■ Your task: Give every line of the listing word for word, beginning at the first and including the line with "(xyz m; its" as the last.

■ Supplied records:

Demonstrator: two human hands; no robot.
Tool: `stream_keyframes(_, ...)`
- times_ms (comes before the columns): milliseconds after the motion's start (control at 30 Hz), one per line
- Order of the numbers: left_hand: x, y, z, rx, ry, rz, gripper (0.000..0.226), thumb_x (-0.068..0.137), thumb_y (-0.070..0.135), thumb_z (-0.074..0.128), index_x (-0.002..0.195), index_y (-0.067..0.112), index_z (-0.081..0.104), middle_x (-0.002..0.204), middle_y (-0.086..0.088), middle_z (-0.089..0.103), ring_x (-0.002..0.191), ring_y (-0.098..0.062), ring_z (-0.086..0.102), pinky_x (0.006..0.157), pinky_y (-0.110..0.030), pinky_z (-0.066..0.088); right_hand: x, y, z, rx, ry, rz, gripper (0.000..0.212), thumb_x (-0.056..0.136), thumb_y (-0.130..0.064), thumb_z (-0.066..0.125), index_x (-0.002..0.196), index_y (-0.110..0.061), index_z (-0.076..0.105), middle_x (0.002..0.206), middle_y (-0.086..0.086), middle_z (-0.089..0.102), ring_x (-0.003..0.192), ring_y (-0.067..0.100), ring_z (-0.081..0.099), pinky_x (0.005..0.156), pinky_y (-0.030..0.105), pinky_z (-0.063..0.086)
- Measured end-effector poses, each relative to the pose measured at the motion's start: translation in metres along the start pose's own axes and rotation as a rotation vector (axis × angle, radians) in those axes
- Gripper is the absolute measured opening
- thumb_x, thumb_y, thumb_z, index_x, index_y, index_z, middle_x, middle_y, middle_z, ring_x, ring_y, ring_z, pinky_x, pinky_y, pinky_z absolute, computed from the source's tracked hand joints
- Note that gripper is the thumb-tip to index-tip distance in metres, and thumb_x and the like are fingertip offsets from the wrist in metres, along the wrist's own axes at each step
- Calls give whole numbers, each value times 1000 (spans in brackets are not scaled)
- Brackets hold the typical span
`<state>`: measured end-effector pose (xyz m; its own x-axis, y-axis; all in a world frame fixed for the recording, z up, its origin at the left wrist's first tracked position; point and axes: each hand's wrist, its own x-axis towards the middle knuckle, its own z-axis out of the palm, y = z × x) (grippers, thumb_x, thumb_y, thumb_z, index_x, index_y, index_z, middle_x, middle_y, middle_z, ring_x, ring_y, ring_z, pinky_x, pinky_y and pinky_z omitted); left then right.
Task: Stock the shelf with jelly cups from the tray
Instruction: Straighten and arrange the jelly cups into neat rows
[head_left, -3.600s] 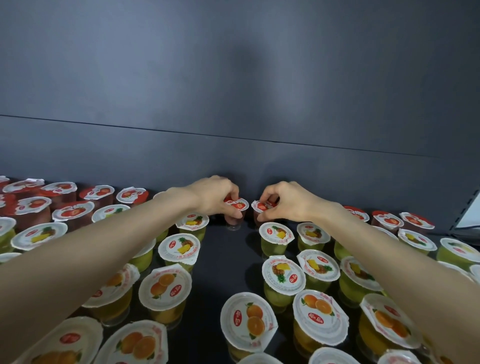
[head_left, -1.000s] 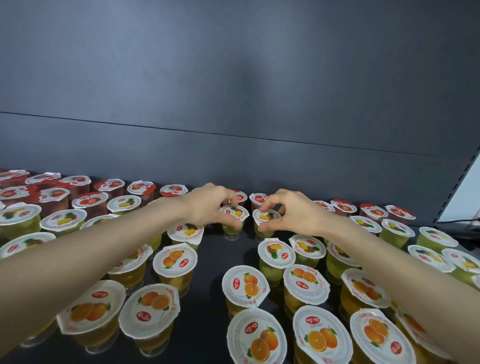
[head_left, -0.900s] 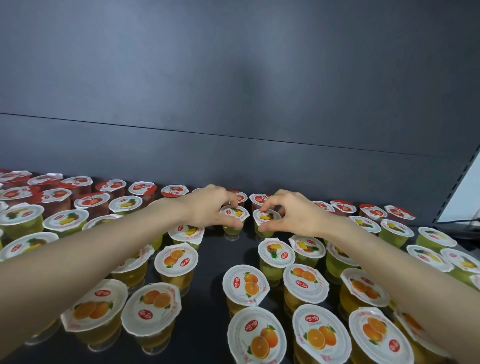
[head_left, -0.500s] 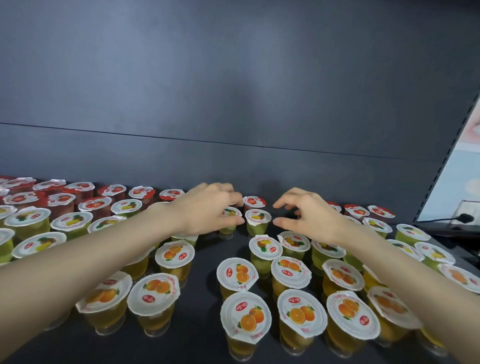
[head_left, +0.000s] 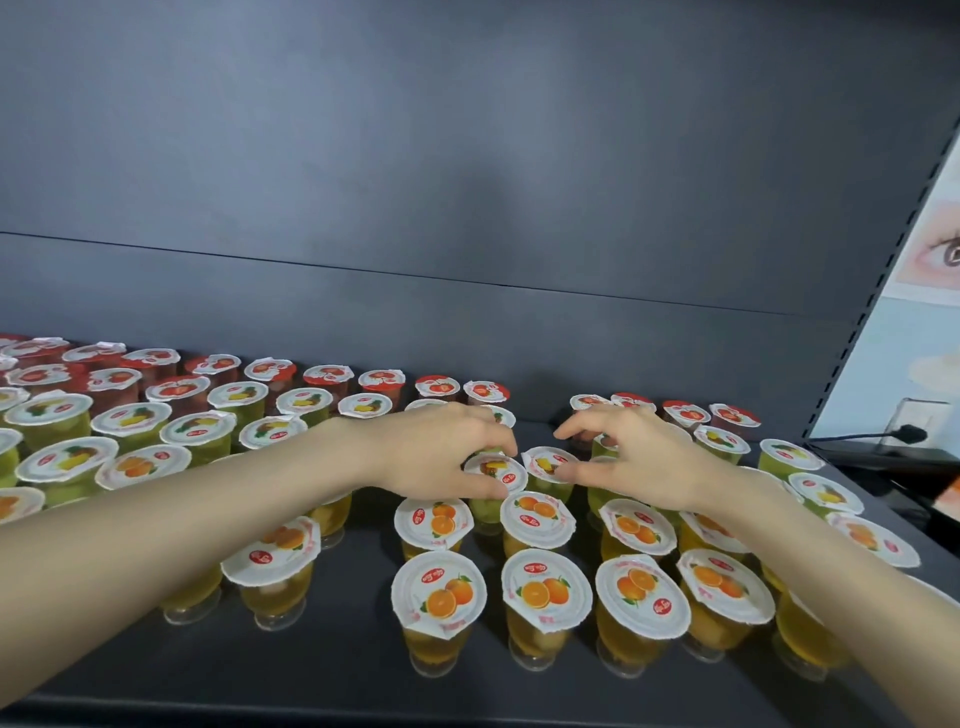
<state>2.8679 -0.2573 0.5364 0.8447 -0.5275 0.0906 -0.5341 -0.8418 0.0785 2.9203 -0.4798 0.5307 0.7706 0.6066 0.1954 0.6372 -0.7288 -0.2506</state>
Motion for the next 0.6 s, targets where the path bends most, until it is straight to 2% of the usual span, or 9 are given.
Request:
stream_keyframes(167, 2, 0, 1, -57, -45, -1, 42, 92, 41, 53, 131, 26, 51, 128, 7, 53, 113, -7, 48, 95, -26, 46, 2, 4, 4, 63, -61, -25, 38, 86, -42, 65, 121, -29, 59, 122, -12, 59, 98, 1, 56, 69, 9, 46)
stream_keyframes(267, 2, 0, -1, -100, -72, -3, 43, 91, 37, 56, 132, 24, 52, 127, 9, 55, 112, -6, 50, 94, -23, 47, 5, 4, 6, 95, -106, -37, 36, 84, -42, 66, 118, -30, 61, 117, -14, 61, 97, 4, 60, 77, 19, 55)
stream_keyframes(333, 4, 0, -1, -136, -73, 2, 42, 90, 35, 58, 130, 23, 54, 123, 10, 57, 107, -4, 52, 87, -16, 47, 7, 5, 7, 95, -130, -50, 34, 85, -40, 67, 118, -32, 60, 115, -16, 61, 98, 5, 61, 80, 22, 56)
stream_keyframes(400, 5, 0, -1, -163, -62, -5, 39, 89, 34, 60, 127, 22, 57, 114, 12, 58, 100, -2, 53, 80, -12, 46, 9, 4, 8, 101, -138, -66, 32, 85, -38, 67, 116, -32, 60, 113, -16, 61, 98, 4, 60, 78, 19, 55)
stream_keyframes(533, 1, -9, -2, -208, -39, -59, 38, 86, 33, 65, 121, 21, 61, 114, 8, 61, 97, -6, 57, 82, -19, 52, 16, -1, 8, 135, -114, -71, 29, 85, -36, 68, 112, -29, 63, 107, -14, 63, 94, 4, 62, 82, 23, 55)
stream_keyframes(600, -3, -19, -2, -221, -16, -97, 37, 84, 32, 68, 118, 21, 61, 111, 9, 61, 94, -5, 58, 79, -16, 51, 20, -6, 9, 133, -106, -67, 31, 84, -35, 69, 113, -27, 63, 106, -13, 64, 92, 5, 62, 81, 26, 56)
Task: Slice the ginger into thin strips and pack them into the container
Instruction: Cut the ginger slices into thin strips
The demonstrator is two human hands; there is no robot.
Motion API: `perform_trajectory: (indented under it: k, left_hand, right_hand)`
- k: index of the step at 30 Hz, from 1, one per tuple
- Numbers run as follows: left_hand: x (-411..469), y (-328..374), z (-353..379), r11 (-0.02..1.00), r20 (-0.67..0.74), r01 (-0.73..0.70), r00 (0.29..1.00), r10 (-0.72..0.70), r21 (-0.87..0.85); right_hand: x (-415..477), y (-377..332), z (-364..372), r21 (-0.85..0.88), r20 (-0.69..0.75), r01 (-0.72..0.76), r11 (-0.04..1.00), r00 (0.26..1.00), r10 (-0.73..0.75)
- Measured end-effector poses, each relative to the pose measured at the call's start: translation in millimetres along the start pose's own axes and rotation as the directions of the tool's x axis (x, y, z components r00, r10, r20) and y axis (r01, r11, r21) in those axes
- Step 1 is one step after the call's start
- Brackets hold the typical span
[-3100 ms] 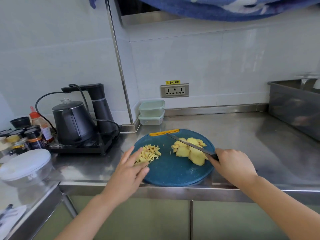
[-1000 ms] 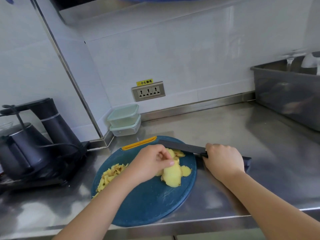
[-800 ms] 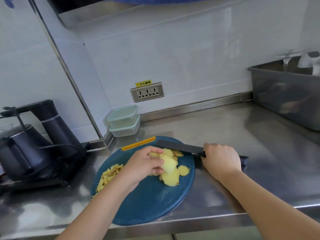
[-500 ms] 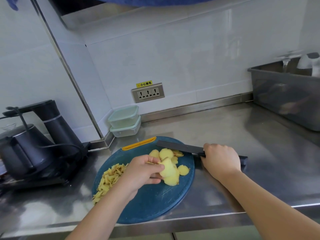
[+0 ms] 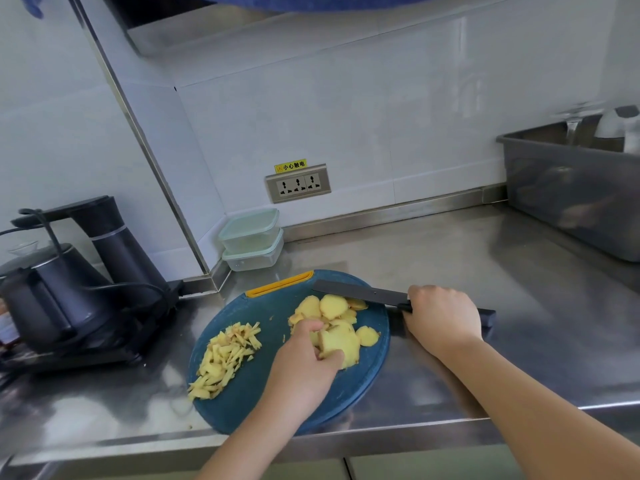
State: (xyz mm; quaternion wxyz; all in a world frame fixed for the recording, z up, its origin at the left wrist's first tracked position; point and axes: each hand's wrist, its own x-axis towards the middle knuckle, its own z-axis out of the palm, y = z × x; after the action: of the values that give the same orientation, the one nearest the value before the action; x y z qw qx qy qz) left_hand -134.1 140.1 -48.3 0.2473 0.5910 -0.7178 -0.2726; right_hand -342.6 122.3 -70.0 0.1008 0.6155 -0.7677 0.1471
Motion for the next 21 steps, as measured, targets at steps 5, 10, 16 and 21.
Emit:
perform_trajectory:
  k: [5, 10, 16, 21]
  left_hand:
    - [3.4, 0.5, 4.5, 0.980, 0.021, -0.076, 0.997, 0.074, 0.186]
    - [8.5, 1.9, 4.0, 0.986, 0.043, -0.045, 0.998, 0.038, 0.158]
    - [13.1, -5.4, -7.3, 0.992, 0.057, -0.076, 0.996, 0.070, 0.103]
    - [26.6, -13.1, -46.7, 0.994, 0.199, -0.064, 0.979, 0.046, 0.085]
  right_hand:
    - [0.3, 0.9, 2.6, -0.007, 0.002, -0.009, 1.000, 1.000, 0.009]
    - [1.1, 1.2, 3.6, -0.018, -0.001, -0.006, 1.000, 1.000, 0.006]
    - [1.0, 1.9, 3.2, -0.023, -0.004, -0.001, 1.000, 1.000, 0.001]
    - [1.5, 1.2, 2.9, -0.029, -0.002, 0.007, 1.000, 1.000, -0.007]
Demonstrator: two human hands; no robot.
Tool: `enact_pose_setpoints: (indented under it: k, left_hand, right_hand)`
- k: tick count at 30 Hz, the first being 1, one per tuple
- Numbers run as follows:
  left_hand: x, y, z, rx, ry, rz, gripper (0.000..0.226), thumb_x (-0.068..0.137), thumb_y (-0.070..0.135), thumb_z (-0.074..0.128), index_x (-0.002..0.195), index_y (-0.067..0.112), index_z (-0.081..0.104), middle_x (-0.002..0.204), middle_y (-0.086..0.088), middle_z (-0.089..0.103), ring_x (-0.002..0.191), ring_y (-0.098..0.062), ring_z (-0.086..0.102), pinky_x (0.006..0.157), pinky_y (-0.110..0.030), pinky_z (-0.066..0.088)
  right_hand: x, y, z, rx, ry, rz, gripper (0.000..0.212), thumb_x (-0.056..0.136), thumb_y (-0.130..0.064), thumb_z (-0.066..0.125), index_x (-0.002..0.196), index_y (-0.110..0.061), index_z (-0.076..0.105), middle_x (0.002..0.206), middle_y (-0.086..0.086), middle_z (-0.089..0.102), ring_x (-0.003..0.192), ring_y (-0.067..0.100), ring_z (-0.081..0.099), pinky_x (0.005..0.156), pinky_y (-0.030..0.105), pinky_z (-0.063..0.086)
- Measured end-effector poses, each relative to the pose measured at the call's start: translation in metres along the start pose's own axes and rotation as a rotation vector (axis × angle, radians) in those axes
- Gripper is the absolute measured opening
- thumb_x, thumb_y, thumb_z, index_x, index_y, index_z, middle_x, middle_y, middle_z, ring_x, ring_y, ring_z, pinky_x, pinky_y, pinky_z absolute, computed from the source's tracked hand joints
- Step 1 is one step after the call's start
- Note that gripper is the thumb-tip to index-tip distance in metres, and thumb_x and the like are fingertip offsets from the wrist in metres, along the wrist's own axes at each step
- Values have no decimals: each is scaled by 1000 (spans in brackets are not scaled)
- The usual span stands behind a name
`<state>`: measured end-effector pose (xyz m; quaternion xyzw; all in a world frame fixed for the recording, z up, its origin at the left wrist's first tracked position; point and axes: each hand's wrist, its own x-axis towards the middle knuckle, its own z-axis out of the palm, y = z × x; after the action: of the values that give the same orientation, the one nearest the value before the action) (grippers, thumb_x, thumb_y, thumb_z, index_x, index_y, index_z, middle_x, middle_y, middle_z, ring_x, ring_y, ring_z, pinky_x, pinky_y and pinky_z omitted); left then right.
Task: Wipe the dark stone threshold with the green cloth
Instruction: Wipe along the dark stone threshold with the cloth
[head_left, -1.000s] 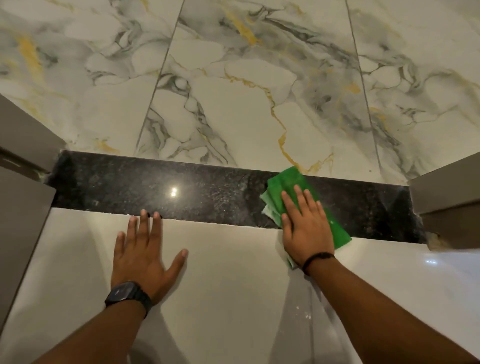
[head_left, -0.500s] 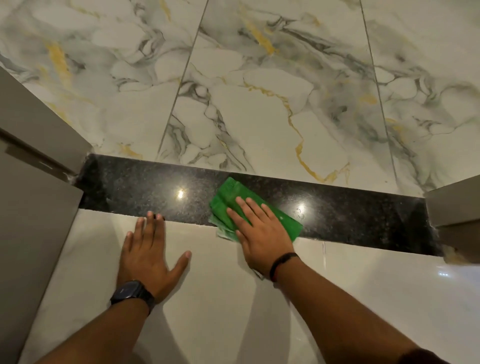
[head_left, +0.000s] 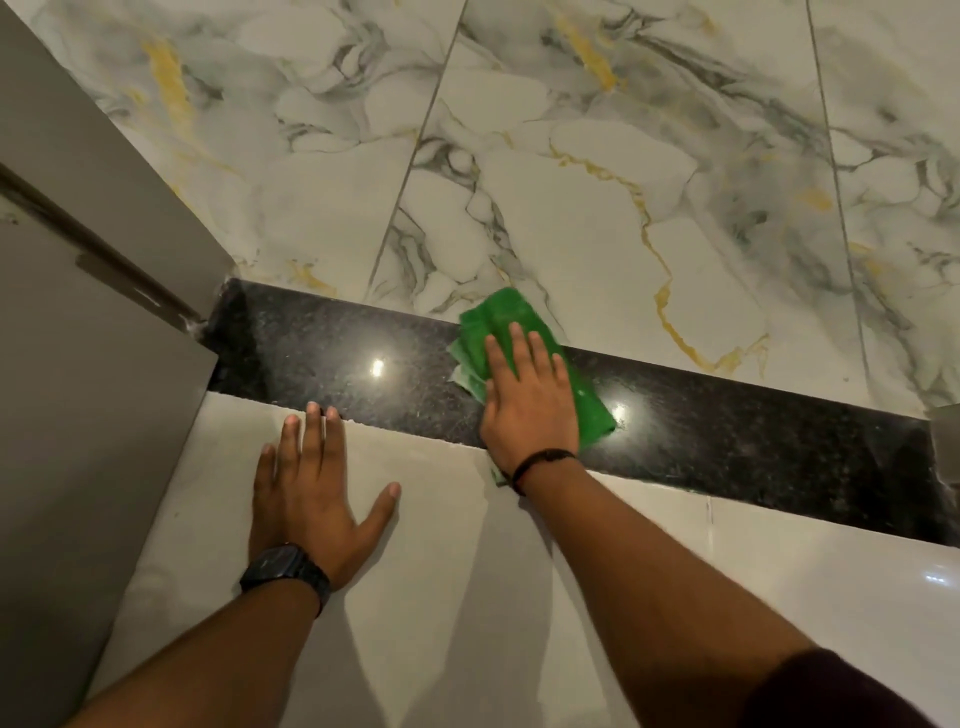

■ Expected output:
Demonstrator: two human hands; no robot.
Tool: `stream_keyframes(_, ...)`
- times_ms (comes before the columns): milliseconds after the motion's start (control at 30 Hz), one per line
- Order of the numbers: left_hand: x, y, z, rx, ry, rz, gripper (0.000..0.226), thumb_x (-0.068..0.137), thumb_y (-0.070..0.135), thumb_z (-0.074..0.128), index_x (-0.002..0.195), index_y (-0.067..0.112), index_z (-0.081..0.104), middle_x (-0.002..0.204), middle_y (-0.086..0.088), middle_z (-0.089..0.103), ring_x (-0.002..0.191), ring_y (-0.098..0.062), ring_z (-0.086..0.102), pinky_x (0.006..0.157), pinky_y (-0.110..0.030), pinky_z (-0.066..0.088); right_hand: x, y, z, rx, ry, rz, gripper (0.000..0.212), thumb_x (-0.056..0.136), thumb_y (-0.130..0.064), thumb_z (-0.066..0.125), index_x (-0.002..0.196), index_y (-0.110..0.061), index_z (-0.076..0.105), middle_x (0.002..0.206), middle_y (-0.086..0.086), middle_z (-0.089..0.102), ring_x (-0.003..0.192), ring_y (-0.067..0.100), ring_z (-0.081..0.099), pinky_x (0.005..0.156), pinky_y (-0.030..0.105), pinky_z (-0.063..0.086)
- Measured end-effector poses, each relative to the pose measured at the motion's start: translation in metres along the start pose's own axes and rotation as a rotation vector (axis × angle, radians) in those axes
- Gripper is the absolute measured opening
- thumb_x, thumb_y, thumb_z, index_x, index_y, index_z, middle_x, middle_y, middle_z, ring_x, ring_y, ring_z, pinky_x, pinky_y, pinky_z absolute, computed from the source's tracked hand joints
- Note that gripper is the thumb-tip to index-tip distance in metres, and thumb_x and the like are fingertip offsets from the wrist in metres, along the wrist's own axes at each step
- Calls give whole numbers, each value times 1000 (spans in brackets are not scaled)
- Brackets hold the typical span
`<state>`: measured end-effector pose (xyz m; its own x-axis, y-axis; all in a world frame fixed for the recording, z up, its origin at the left wrist's first tracked position; point and axes: each hand's wrist, its own x-axis towards the middle knuckle, its own z-axis out of the palm, y = z × x) (grippers, thumb_x, thumb_y, thumb_z, index_x, index_y, index_z, middle_x, middle_y, middle_z, ring_x, ring_y, ring_z, pinky_x, pinky_y and pinky_z omitted); left then right.

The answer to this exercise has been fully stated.